This is it, I thought to myself, this is the end. I finally got somebody who

loved me for what was on the inside and now we were going to be ripped away from

each other. I finally became the girl that my parents thought I had always been

and now we were going to die with them thinking I was a fraud. There were so

many things that I still wanted to do in life! I wanted to graduate highschool,

and then college. I wanted to travel the world and eventually marry someone

(possibly Crash) and live on a farm- and then, most importantly, I wanted to

have a little girl of my own. But now I was never going to get the chance to do

any of those things...

I was never going to get the chance to show the world who Nikola Sara Ryan was.
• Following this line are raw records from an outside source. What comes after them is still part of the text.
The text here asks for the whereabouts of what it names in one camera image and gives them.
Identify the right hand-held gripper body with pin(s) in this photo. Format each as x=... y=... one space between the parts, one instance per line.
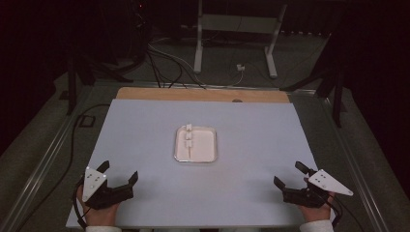
x=303 y=197

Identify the thin wooden skewer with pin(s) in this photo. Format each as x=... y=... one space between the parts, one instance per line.
x=189 y=152

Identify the metal floor rail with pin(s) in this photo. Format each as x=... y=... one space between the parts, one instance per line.
x=354 y=161
x=42 y=167

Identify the black square floor plate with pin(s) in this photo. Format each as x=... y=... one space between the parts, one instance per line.
x=87 y=121

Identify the black tripod stand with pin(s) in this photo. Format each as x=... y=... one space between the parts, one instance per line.
x=337 y=100
x=71 y=90

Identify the person's right hand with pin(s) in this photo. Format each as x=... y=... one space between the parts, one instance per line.
x=317 y=213

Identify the white square tray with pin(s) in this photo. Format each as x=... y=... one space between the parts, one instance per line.
x=203 y=145

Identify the person's left hand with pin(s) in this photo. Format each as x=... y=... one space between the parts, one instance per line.
x=101 y=216

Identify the dark equipment rack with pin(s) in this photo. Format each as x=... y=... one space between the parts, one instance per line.
x=129 y=29

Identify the white metal stand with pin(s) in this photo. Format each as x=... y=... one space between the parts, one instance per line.
x=198 y=48

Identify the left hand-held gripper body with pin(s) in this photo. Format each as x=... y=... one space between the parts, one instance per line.
x=93 y=183

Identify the white marshmallow piece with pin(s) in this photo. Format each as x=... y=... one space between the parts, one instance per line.
x=188 y=135
x=189 y=143
x=189 y=127

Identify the light blue table mat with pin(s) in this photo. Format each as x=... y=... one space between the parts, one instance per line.
x=145 y=145

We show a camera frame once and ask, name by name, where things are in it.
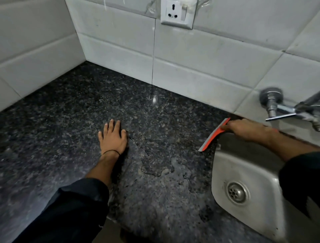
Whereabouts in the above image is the person's right hand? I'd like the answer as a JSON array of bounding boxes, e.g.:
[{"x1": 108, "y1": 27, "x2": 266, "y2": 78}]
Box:
[{"x1": 221, "y1": 119, "x2": 272, "y2": 144}]

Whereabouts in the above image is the person's left hand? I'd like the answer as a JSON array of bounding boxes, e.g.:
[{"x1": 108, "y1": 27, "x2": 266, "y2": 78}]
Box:
[{"x1": 98, "y1": 119, "x2": 128, "y2": 156}]

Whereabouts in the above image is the orange squeegee wiper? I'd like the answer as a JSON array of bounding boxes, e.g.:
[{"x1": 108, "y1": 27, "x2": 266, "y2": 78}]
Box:
[{"x1": 198, "y1": 117, "x2": 231, "y2": 152}]

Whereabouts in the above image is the person's left forearm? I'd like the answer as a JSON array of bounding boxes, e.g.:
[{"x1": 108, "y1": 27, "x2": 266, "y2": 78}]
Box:
[{"x1": 12, "y1": 151, "x2": 121, "y2": 243}]

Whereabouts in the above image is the person's right forearm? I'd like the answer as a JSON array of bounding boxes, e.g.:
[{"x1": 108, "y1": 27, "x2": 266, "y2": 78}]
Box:
[{"x1": 267, "y1": 128, "x2": 320, "y2": 219}]

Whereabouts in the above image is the water puddle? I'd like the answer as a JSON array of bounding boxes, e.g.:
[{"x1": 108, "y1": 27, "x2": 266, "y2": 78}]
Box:
[{"x1": 128, "y1": 136, "x2": 200, "y2": 194}]

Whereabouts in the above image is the stainless steel sink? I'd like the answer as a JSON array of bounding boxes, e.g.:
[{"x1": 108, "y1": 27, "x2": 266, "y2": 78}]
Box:
[{"x1": 211, "y1": 134, "x2": 320, "y2": 243}]

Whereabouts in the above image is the metal sink drain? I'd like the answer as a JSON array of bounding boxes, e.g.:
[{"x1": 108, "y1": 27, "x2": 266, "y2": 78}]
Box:
[{"x1": 226, "y1": 181, "x2": 251, "y2": 206}]

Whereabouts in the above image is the chrome wall tap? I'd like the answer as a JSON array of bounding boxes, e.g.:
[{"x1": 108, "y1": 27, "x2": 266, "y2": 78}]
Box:
[{"x1": 259, "y1": 87, "x2": 320, "y2": 133}]

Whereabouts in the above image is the white wall socket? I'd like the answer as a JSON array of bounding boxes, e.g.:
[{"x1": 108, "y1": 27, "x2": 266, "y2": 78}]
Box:
[{"x1": 160, "y1": 0, "x2": 198, "y2": 30}]

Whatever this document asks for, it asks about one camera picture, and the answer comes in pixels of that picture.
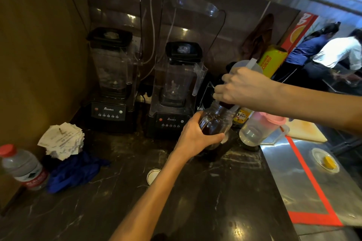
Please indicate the person's right hand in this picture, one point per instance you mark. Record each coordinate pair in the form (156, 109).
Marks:
(249, 87)

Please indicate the person's left hand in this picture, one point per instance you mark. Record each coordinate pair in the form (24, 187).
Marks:
(190, 139)

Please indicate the person's right fingers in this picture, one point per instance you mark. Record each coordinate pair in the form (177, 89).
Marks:
(224, 91)

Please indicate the person's left thumb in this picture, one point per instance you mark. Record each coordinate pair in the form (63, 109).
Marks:
(212, 138)

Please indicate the glass jar with dark liquid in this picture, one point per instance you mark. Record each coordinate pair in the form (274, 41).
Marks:
(216, 122)

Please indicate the person's right forearm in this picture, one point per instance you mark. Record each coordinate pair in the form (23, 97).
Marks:
(319, 105)

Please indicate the person's left forearm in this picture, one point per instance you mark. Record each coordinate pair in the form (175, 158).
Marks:
(154, 192)

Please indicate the dark pitcher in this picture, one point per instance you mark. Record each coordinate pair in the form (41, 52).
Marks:
(208, 96)

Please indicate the yellow label sauce bottle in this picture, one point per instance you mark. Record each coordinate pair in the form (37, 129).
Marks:
(241, 116)

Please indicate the translucent plastic measuring jug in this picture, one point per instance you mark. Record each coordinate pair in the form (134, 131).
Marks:
(244, 64)

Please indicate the clear blender jar black lid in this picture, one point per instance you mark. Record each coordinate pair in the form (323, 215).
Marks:
(178, 79)
(109, 63)

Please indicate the clear pitcher with pink lid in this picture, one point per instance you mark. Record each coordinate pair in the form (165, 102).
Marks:
(261, 130)

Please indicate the yellow cling film box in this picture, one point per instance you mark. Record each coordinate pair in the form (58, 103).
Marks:
(273, 60)

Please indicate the brown hanging cloth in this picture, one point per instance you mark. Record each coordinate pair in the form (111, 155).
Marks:
(258, 40)

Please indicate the small white round lid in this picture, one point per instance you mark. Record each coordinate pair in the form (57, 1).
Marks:
(153, 176)

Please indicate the white power socket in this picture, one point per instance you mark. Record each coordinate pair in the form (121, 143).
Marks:
(147, 98)

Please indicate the cream cutting board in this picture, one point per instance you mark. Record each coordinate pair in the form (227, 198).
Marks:
(307, 131)

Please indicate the red sign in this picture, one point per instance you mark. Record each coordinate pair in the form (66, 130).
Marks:
(299, 30)

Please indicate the small white dish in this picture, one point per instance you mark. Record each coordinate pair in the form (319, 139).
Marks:
(319, 157)

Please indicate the yellow fruit piece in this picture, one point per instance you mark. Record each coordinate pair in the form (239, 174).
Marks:
(330, 162)

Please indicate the blue cloth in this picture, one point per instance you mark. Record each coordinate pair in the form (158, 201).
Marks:
(75, 170)

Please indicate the stack of paper receipts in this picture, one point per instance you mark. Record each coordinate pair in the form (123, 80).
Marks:
(62, 140)

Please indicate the plastic water bottle red cap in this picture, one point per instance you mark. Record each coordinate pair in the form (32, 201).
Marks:
(24, 167)

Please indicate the black blender with clear enclosure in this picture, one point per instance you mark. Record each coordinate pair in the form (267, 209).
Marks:
(169, 122)
(109, 112)

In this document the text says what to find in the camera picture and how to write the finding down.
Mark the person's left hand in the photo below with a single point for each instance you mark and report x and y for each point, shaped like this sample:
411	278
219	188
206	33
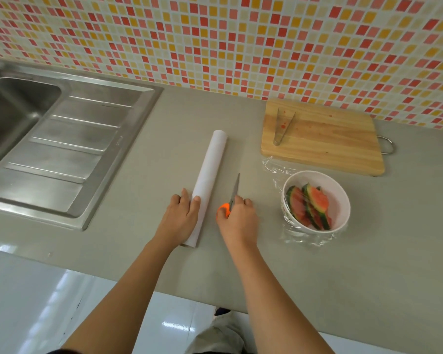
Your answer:
177	223

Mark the person's right hand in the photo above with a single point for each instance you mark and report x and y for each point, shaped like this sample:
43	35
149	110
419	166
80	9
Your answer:
240	224

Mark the person's left thumb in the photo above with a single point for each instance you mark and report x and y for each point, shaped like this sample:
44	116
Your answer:
196	206

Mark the person's right middle finger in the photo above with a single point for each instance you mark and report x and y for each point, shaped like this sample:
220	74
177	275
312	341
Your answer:
248	204

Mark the person's right thumb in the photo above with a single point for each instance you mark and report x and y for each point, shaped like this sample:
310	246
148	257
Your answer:
221	217

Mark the white cling film roll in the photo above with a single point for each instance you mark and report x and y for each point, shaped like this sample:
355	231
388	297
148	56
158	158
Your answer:
209	180

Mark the person's left forearm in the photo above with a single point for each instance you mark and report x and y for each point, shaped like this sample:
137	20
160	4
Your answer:
133	294

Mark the person's right forearm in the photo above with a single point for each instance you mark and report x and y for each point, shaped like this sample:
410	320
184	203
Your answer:
273	302

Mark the clear plastic wrap sheet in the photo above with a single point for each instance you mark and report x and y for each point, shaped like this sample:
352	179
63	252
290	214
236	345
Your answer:
277	169

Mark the watermelon slice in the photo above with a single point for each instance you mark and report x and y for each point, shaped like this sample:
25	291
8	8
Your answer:
317	202
297	208

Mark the metal watermelon slicer tongs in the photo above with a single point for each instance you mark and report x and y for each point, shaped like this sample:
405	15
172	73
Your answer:
280	128

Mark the white bowl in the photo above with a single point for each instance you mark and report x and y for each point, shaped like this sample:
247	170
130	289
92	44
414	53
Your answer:
336	202

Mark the person's dark shoe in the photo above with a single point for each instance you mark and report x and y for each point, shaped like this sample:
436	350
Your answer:
222	311

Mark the wooden cutting board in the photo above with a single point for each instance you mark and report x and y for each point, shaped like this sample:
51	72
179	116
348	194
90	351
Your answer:
328	140

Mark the person's beige trousers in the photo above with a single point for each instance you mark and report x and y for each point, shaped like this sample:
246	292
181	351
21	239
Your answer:
217	337

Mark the stainless steel sink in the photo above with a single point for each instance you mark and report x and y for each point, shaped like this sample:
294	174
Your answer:
77	143

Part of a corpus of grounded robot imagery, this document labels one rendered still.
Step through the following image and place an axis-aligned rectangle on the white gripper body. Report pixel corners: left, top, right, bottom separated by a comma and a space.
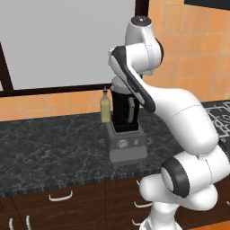
111, 77, 130, 93

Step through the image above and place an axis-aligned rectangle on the grey blender with black jar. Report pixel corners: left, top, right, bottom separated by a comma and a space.
104, 88, 148, 171

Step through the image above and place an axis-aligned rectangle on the pale yellow oil bottle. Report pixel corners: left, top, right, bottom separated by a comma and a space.
100, 84, 111, 124

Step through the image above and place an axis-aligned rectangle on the dark framed window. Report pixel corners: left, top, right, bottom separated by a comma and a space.
0, 0, 151, 99

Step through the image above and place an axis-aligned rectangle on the black hob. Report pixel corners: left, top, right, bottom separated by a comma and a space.
204, 100, 230, 148

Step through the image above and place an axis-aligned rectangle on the dark wood drawer stack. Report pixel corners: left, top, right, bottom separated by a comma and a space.
105, 174, 156, 230

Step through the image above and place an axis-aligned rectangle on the black extractor hood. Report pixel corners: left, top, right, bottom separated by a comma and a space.
183, 0, 230, 12

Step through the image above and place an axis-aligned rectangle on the dark wood drawer front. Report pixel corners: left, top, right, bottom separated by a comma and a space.
11, 181, 107, 230

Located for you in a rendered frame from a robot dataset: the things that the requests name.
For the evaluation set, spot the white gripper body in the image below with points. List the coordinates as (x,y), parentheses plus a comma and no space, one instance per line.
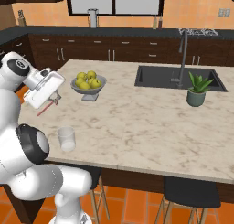
(45,89)

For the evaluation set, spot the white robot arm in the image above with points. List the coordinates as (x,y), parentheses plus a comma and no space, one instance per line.
(18,148)

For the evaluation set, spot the red straw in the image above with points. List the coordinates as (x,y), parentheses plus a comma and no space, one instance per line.
(44,110)

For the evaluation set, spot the clear glass cup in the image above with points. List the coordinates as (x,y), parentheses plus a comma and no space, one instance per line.
(66,139)

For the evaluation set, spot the yellow-green apple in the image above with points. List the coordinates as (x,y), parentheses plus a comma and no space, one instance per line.
(95,83)
(79,81)
(91,74)
(84,86)
(81,76)

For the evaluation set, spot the grey fruit bowl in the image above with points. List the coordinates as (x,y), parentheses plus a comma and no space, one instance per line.
(89,93)

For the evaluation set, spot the knife block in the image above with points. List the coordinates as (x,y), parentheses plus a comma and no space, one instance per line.
(21,19)

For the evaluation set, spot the dark wood base cupboards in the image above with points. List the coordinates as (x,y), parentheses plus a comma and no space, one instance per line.
(128,49)

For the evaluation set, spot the black stool with wooden legs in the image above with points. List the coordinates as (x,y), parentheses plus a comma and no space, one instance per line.
(97,185)
(190,192)

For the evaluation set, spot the dark grey sink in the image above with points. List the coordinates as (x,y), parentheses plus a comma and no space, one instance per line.
(158,76)

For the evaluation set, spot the black-framed window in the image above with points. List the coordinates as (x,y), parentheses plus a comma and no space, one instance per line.
(114,1)

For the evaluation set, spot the pale bottle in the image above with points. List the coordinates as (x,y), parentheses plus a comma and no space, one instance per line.
(155,23)

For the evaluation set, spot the dark bottle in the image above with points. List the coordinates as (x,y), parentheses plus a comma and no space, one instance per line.
(160,23)

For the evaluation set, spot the dark grey tap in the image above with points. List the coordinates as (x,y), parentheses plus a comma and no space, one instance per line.
(182,60)

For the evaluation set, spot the green plant in grey pot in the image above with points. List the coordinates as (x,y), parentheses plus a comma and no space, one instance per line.
(196,93)

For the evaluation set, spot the grey wall socket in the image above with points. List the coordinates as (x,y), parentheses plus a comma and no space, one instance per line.
(224,12)

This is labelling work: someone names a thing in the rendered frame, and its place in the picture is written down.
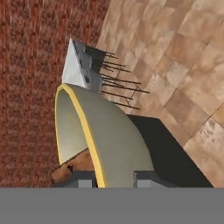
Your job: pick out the black flat panel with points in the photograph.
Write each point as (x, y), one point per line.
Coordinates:
(172, 157)

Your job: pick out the grey bowl with yellow rim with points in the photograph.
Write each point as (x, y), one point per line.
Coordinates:
(116, 137)

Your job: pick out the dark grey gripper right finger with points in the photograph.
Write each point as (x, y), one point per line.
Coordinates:
(145, 176)

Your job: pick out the white and grey angular appliance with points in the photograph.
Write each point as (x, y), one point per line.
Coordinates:
(76, 68)

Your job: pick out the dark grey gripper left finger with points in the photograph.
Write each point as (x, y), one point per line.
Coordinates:
(81, 176)

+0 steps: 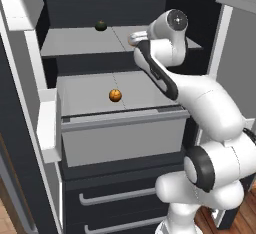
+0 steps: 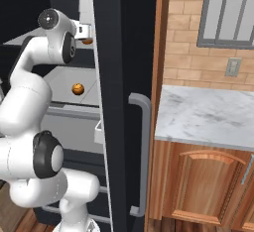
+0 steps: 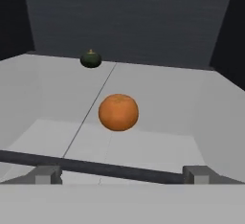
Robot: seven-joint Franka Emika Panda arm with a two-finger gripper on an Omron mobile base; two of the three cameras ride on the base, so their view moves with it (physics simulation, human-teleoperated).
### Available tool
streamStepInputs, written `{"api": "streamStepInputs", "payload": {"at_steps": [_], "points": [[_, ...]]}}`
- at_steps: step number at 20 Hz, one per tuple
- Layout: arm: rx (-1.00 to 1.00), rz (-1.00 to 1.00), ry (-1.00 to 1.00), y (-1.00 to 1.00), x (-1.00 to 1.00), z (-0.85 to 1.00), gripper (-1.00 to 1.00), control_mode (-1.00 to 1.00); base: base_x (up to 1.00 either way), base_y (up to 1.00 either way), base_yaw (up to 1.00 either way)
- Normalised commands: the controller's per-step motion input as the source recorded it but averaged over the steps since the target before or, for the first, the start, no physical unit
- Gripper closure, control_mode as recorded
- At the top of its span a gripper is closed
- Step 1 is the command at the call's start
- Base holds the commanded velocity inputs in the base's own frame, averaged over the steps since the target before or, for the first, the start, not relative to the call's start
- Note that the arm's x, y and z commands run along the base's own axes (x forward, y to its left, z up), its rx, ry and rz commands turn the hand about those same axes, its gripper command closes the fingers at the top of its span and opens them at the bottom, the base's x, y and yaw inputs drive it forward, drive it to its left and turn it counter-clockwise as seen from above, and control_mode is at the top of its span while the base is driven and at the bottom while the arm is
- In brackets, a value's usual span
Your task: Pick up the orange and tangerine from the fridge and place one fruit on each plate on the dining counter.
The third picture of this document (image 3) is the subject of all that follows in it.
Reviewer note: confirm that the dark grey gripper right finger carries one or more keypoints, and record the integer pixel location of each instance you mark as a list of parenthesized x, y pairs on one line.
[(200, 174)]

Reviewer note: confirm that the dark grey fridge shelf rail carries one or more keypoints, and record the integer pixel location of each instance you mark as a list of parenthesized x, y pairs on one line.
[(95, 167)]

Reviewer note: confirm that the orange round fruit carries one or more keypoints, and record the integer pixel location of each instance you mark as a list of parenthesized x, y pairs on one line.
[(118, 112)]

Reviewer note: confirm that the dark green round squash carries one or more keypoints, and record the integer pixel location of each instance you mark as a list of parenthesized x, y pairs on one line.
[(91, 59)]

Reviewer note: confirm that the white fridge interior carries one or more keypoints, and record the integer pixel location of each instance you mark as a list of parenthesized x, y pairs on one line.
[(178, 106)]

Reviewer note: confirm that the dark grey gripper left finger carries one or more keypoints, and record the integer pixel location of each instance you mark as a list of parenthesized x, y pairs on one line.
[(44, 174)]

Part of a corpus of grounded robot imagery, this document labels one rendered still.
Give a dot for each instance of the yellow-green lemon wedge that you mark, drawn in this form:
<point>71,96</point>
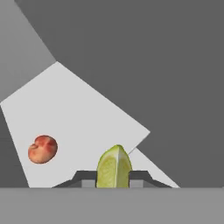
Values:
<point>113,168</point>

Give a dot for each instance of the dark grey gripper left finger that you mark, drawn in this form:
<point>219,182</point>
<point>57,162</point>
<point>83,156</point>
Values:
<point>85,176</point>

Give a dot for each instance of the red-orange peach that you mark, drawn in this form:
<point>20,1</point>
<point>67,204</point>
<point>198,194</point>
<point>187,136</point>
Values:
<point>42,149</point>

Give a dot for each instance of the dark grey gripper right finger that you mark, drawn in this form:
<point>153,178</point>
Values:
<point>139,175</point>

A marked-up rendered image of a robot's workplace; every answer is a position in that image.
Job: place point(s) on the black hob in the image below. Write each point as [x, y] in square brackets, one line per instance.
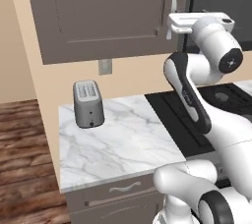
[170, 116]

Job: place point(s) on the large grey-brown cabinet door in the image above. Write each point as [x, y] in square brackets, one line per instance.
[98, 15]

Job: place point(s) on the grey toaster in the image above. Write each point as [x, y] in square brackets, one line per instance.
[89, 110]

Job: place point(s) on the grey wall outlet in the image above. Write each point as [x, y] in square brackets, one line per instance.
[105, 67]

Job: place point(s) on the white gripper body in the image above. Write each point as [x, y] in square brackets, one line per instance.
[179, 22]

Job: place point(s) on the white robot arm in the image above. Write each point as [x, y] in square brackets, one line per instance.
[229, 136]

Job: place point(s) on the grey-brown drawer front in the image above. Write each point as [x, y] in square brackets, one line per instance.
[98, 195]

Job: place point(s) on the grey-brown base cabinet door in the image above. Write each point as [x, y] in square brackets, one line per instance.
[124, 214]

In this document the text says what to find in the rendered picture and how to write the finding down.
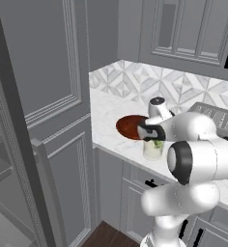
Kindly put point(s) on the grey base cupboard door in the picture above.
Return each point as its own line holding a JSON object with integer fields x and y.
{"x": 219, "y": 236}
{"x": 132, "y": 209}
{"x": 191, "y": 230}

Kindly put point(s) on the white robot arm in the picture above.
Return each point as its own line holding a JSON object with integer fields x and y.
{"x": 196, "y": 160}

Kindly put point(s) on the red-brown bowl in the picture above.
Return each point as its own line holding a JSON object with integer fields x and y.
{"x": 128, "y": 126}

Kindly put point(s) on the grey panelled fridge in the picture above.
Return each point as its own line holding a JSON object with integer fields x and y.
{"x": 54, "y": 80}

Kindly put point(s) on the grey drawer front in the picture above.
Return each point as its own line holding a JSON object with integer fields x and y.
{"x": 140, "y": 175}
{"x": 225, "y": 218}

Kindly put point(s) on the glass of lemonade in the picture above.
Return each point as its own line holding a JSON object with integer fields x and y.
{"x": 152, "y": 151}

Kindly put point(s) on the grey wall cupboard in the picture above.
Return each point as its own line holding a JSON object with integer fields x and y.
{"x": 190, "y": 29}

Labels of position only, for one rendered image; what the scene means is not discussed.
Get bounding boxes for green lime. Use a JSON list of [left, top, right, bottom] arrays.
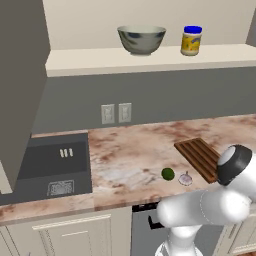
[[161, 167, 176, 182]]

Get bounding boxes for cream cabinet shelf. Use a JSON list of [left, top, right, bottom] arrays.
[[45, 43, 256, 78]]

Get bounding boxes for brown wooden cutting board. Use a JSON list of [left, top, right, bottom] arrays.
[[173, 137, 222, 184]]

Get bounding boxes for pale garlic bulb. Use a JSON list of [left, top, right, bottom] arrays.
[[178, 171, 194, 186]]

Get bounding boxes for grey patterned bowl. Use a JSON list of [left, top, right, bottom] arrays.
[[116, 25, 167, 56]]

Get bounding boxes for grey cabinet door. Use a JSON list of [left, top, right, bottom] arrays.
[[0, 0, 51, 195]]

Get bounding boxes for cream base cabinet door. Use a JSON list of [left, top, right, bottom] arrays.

And I was never going to get the chance to appreciate my parents and tell them I

was sorry...

(Johanna's POV)

This is what the end looks like. When I was first Turned, I had originally

pictured a futuristic world with flying cars, and then the world would just

spontaneously explode or open up and swallow itself. I didn't think it would

happen seventeen years after I had gotten my entire world...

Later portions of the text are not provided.